À Bangalore, en Inde, les arbres tombent au rythme de la croissance de la ville: l'un des plus rapides au monde. Mais une résidante a décidé de redonner à la capitale technologique du pays son titre de «ville jardin». Un arbre à la fois.

Ne comptez pas sur Janet Yegneswaran pour dénoncer ceux qui coupent des arbres à Bangalore.

«Ce n'est pas mon discours, avertit tout de suite la dame de 57 ans. Bangalore se développe. La ville grandit. Il faut faire des routes et instaurer un système de transports en commun. Et pour ça, il faut couper des arbres.»

 

Bangalore est surnommée «la ville jardin» de l'Inde. Une appellation qui fait sourire lorsqu'on parcourt certains quartiers où seules d'immenses colonnes de ciment destinées à soutenir des autoroutes en construction s'élèvent vers le ciel.

Depuis une décennie, cette ville du sud de l'Inde est littéralement prise d'assaut par les multinationales, qui débarquent ici pour y faire travailler des ingénieurs à faible coût.

Parcs industriels, routes, quartiers résidentiels: les arbres tombent à mesure que Bangalore grandit. «Certains pleurent. Moi, j'agis», dit fièrement Mme Yegneswaran.

12 000 arbres plantés

Comment? En faisant exactement l'inverse de ceux qui défrichent. Janet Yegneswaran plante des arbres. Et pas quelques-uns.

Depuis 2005, d'abord seule, puis aidée par une armée de bénévoles, elle en a planté plus de 12 000.

L'idée lui est venue lorsque son mari est décédé. «C'était un homme formidable.
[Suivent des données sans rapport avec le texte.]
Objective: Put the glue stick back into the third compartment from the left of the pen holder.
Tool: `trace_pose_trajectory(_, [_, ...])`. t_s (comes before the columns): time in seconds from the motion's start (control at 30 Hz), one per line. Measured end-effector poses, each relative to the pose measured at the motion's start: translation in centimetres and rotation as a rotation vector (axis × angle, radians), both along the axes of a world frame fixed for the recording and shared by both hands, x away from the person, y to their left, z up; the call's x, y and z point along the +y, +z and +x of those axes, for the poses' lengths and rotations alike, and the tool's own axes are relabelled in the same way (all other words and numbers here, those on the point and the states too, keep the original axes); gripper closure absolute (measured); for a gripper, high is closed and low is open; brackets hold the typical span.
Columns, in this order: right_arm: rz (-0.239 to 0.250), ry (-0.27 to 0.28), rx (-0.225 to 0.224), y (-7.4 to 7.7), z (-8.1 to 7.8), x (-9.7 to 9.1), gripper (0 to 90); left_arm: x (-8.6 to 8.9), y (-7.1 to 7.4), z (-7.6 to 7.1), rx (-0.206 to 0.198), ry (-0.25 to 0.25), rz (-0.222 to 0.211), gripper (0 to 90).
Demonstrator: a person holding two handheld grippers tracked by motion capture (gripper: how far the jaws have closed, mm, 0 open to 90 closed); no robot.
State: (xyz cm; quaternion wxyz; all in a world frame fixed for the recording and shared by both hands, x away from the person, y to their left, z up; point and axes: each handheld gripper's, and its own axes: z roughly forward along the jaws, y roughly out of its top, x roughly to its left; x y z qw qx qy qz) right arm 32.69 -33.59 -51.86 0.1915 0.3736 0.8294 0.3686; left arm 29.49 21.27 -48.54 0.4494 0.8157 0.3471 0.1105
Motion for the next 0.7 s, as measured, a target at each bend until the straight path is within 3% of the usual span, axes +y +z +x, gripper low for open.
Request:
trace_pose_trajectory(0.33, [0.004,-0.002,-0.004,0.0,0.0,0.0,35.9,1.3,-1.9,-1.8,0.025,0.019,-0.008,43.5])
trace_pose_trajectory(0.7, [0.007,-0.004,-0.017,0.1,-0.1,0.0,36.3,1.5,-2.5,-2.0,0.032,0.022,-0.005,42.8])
Je voulais faire quelque chose en sa mémoire», dit-elle.

Elle a décidé de miser sur ce qu'elle connaît. Paysagiste depuis plus de 20 ans, elle a compris qu'elle pouvait utiliser sa passion pour aider sa ville. Elle a commencé par cogner aux portes de ses voisins en leur demandant la permission de planter un arbre en face de leur maison. Sa condition: que le voisin en prenne soin.
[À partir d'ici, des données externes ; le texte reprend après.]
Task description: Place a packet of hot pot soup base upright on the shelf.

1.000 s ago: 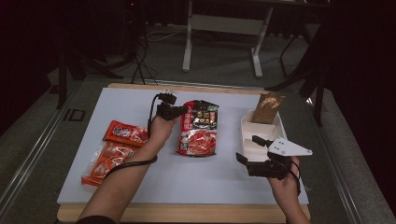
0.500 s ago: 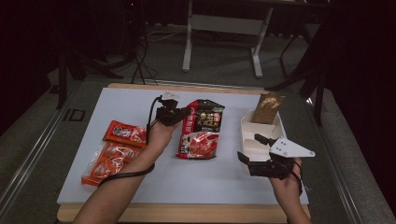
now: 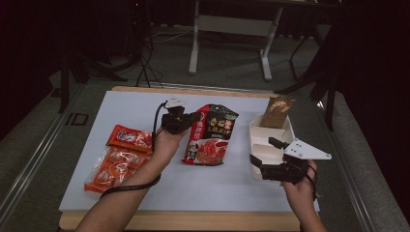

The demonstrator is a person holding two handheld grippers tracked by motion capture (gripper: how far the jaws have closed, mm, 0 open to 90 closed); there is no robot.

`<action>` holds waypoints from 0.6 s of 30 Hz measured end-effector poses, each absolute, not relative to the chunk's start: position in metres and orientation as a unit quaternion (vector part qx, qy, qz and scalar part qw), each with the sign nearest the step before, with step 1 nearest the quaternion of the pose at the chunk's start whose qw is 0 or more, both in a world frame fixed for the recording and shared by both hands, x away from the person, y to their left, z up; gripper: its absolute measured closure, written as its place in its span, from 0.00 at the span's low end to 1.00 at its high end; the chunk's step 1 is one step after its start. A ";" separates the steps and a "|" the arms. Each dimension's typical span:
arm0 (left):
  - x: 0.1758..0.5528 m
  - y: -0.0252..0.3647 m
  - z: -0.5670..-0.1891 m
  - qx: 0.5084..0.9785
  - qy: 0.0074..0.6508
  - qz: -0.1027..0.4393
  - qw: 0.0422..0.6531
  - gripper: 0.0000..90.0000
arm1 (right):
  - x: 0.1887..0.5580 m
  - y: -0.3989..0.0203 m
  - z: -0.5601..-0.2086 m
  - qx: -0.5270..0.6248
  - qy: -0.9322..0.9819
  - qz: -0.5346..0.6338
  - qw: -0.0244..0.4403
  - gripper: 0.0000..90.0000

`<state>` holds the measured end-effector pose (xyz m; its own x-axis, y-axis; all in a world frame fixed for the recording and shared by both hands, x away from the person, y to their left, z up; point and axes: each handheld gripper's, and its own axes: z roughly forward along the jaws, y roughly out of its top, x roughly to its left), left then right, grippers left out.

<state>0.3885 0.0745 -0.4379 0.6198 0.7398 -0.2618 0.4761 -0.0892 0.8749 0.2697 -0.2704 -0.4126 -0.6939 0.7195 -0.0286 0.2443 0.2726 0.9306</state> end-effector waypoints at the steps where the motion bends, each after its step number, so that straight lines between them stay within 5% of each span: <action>1: 0.386 0.074 -0.436 0.728 0.413 0.127 0.533 0.97 | 0.270 -0.270 -0.412 0.319 0.764 0.510 0.232 0.12; 18: 0.359 0.094 -0.420 0.705 0.373 0.067 0.599 0.96 | 0.280 -0.264 -0.400 0.332 0.760 0.518 0.211 0.19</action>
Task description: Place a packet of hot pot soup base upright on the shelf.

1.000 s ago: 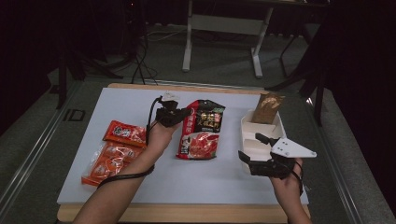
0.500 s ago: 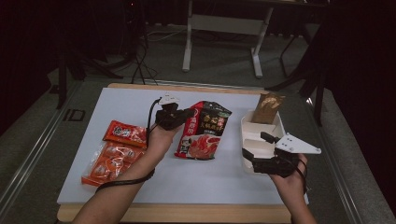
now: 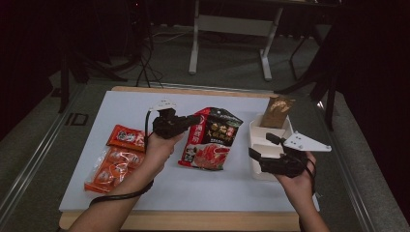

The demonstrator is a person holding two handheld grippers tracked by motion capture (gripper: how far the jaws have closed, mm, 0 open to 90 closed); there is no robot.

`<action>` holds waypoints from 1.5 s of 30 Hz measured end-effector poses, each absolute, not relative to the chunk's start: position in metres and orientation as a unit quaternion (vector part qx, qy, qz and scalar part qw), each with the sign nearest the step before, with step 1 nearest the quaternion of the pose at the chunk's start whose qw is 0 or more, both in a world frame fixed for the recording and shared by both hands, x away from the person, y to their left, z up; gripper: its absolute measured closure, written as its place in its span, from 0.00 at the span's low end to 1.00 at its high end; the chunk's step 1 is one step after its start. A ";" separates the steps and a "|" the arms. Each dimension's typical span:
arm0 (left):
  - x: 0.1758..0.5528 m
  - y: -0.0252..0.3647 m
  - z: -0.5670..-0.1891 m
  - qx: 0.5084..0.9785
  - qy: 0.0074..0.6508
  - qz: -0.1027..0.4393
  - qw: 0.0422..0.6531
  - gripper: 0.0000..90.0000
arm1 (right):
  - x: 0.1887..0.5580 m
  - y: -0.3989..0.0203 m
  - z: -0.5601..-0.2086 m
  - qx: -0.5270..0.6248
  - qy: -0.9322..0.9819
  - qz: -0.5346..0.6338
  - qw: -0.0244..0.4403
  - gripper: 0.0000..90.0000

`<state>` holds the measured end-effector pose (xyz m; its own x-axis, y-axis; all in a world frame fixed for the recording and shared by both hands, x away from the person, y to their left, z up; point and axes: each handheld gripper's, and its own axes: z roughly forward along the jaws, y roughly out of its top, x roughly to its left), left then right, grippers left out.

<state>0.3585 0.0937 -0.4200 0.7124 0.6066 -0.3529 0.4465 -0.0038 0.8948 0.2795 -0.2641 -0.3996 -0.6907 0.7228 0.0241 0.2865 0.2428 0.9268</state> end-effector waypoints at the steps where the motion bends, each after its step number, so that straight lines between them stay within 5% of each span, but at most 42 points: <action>1: 0.357 0.094 -0.420 0.703 0.368 0.063 0.606 0.96 | 0.281 -0.263 -0.398 0.332 0.760 0.519 0.208 0.21; 15: 0.344 0.089 -0.418 0.676 0.329 0.009 0.660 0.96 | 0.307 -0.238 -0.390 0.318 0.768 0.531 0.163 0.28; 28: 0.337 0.079 -0.417 0.665 0.311 -0.003 0.679 0.96 | 0.309 -0.238 -0.384 0.306 0.769 0.548 0.123 0.77; 31: 0.337 0.080 -0.418 0.666 0.312 -0.003 0.678 0.96 | 0.310 -0.238 -0.384 0.305 0.771 0.548 0.111 0.81; 45: 0.333 0.083 -0.411 0.684 0.299 0.016 0.665 0.81 | 0.307 -0.237 -0.366 0.293 0.774 0.547 0.127 0.86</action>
«Je ne plante pas pour planter. Je plante pour que les arbres survivent et grandissent», explique-t-elle.

Les choses ont évolué rapidement. Des bénévoles ont offert leur aide, mais est arrivé un moment où Mme Yegneswaran ne pouvait plus suivre. C'est que la femme achète ses arbres (ils sont âgés de deux ans lorsqu'elle les plante) directement du département de la Forêt de Bangalore. Coût: de 25 a 30 roupies chacun (environ 60¢ CAN).

«Au début, je payais de ma poche et ça allait, mais un moment donné...»
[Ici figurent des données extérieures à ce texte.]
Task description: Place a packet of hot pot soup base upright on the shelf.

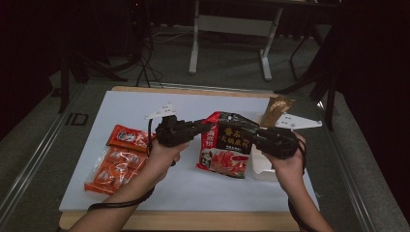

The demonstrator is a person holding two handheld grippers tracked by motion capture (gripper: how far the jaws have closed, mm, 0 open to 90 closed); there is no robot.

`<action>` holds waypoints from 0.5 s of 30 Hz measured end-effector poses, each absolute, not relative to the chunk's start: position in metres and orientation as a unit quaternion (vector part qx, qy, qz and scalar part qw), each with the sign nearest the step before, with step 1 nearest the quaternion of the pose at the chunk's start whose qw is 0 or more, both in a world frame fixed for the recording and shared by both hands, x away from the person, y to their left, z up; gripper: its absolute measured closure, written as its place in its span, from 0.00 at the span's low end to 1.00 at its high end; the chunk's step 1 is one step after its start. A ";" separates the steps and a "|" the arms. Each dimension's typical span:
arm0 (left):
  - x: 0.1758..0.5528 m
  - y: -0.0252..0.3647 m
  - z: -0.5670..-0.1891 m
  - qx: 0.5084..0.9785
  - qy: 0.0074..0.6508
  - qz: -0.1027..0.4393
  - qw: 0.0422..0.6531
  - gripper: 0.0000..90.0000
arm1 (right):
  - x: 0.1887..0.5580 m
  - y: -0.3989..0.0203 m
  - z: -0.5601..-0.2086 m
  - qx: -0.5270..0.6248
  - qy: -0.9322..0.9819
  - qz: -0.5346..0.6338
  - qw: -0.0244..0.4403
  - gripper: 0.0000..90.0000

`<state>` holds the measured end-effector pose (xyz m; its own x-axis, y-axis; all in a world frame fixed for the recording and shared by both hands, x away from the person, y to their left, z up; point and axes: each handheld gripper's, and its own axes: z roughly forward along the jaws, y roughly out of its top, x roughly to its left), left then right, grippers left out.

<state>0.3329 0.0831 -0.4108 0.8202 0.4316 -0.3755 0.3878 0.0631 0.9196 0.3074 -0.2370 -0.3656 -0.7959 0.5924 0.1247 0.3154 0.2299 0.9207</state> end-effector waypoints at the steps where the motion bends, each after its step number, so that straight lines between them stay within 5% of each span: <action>1: 0.332 0.083 -0.410 0.686 0.296 0.020 0.664 0.78 | 0.307 -0.238 -0.363 0.291 0.774 0.547 0.132 0.86; 6: 0.330 0.087 -0.408 0.697 0.303 0.026 0.650 0.44 | 0.307 -0.246 -0.350 0.291 0.765 0.554 0.152 0.86; 8: 0.330 0.087 -0.408 0.697 0.303 0.026 0.650 0.40 | 0.307 -0.248 -0.347 0.290 0.764 0.554 0.156 0.86; 9: 0.329 0.090 -0.410 0.693 0.303 0.020 0.654 0.28 | 0.309 -0.254 -0.341 0.292 0.760 0.560 0.156 0.86; 15: 0.324 0.099 -0.414 0.702 0.297 0.032 0.646 0.16 | 0.313 -0.264 -0.330 0.294 0.754 0.562 0.170 0.86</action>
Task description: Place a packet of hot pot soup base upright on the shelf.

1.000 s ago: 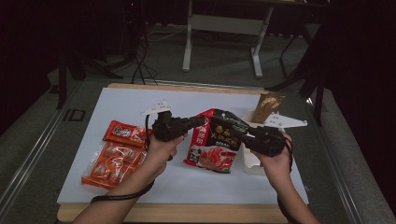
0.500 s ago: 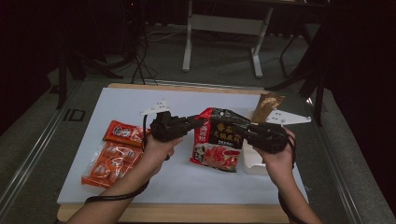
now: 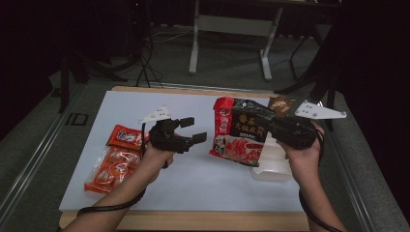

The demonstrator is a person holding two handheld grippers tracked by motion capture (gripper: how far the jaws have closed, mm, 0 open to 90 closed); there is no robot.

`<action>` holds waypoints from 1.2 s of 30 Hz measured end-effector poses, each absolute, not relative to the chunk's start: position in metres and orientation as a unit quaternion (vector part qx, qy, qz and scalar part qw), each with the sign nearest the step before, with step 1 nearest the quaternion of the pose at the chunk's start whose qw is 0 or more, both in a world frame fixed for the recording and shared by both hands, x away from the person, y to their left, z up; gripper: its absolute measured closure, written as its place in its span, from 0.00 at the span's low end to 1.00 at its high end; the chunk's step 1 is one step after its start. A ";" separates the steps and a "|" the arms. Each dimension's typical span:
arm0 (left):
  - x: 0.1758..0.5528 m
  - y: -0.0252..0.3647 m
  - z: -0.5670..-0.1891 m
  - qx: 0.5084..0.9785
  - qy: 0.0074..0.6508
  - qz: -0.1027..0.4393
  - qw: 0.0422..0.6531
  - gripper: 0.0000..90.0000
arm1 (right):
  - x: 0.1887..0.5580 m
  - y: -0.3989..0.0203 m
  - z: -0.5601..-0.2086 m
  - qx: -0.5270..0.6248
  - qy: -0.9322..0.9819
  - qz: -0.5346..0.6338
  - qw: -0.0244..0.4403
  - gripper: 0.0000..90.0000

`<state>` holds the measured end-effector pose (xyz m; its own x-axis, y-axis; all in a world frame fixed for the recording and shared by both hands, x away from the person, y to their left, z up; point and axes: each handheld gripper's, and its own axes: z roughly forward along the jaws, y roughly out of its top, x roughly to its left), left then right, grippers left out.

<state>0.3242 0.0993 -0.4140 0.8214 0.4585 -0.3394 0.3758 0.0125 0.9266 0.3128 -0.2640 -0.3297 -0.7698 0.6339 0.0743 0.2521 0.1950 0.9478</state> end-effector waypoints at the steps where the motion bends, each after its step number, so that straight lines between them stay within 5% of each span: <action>1: 0.323 0.100 -0.415 0.702 0.299 0.033 0.645 0.15 | 0.314 -0.265 -0.327 0.294 0.754 0.562 0.174 0.86; 2: 0.322 0.101 -0.418 0.709 0.299 0.035 0.637 0.03 | 0.316 -0.269 -0.323 0.295 0.752 0.561 0.182 0.86; 3: 0.322 0.101 -0.418 0.709 0.299 0.035 0.637 0.01 | 0.317 -0.271 -0.322 0.297 0.750 0.562 0.183 0.86; 20: 0.296 0.114 -0.440 0.736 0.282 0.096 0.608 0.01 | 0.339 -0.328 -0.308 0.334 0.723 0.561 0.228 0.86; 36: 0.280 0.125 -0.472 0.733 0.299 0.116 0.600 0.01 | 0.370 -0.376 -0.336 0.350 0.721 0.549 0.238 0.85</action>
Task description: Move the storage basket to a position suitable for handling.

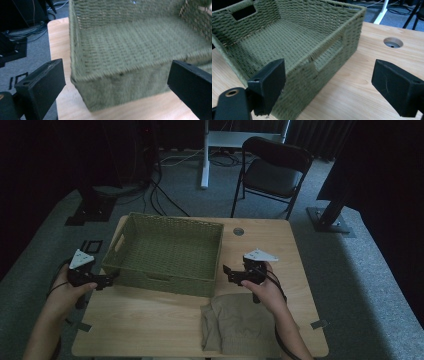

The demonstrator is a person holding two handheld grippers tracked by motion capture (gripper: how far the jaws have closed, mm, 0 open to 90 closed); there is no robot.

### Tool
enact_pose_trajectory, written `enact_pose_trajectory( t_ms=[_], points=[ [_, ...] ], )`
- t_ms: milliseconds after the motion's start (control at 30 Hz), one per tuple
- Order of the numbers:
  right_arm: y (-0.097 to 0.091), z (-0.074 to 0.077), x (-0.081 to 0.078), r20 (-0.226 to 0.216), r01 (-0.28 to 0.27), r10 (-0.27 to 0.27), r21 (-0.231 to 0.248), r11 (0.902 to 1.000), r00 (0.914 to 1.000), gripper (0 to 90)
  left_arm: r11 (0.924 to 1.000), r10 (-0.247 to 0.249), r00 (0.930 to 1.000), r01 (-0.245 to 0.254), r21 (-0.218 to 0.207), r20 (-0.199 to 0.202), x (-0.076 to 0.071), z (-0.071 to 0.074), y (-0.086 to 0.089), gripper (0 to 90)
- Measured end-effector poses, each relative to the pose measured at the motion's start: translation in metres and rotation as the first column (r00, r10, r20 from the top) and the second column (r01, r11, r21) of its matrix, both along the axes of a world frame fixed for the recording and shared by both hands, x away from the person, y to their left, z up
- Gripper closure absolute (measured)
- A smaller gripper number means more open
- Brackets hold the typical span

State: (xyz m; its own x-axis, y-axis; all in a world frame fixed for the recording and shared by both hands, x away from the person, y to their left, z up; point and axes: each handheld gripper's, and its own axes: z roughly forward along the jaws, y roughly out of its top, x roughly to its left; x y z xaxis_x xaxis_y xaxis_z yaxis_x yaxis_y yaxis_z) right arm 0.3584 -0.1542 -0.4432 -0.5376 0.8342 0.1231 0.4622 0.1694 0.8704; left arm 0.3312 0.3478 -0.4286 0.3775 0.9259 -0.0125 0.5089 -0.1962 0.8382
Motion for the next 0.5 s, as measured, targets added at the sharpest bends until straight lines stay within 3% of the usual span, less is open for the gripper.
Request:
enact_pose_trajectory(
  t_ms=[33,133,233,367,400,433,500],
  points=[
    [0.002,0.001,0.001,0.001,-0.003,0.003,0.0,1.0,1.0,11.6,0.9999,0.008,1.0,-0.008,-0.015,-0.001,0.003,0.001,0.001,2.1],
    [0.009,0.002,0.005,0.003,-0.004,0.004,0.003,1.0,1.0,11.6,0.9998,0.021,0.9997,-0.021,0.007,0.012,0.013,0.002,0.003,2.1],
    [0.016,0.001,0.009,0.001,-0.005,0.005,0.002,1.0,1.0,11.6,0.9995,0.03,0.9993,-0.03,-0.008,0.023,0.023,0.003,0.005,2.1],
    [0.025,-0.001,0.014,-0.004,-0.01,0.01,-0.005,0.9999,0.9999,11.6,0.9981,0.051,0.9983,-0.052,0.033,0.03,0.033,0.0,0.007,2.2],
    [0.025,-0.001,0.014,-0.004,-0.01,0.01,-0.005,0.9999,0.9999,11.6,0.9981,0.055,0.9982,-0.056,0.027,0.026,0.035,-0.001,0.008,2.2],
    [0.029,-0.003,0.015,-0.009,-0.01,0.01,-0.003,0.9999,0.9999,11.6,0.9975,0.069,0.9975,-0.069,-0.019,0.018,0.041,-0.005,0.01,2.2],
    [0.032,-0.004,0.017,-0.017,-0.012,0.012,0.007,0.9999,0.9998,11.6,0.9958,0.091,0.9956,-0.091,-0.002,0.02,0.046,-0.009,0.012,2.2]
  ],
)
Ce sont les médias locaux qui l'ont sauvée. Ils se sont intéressés à l'histoire. Puis des entreprises ont commencé à appeler pour savoir si elles pouvaient aider. Aujourd'hui, Mme Yegneswaran leur offre de contrebalancer leurs émissions de carbone en plantant des arbres. Elle demande 100 roupies par arbre - un peu plus que le coût de l'arbre et de son entretien.

Avec le profit, elle continue de fournir des arbres gratuitement aux individus qui en font la demande. À Bangalore, on peut voir son slogan, «Trees for Free» (des arbres gratuits), sur des autocollants jaunes placardés sur les pare-chocs des voitures.

Les entreprises y trouvent leur compte. Si elles acceptent de débourser pour installer une petite clôture métallique autour de l'arbre (les vaches sont particulièrement friandes des jeunes pousses), elles peuvent y poser une affiche avec le nom de leur firme. Yahoo, Levi's, Hewlett-Packard, AMD et Autodesk font partie des entreprises, de plus en plus nombreuses, qui ont sauté dans le bateau.

Mme Yegneswaran ne se fait pas d'illusions: elle sait que ceux qui coupent les arbres sont plus nombreux qu'elle.

«Mais on ne sait jamais, dit-elle avec un grand sourire, peut-être qu'un jour, je vais être plus vite qu'eux!»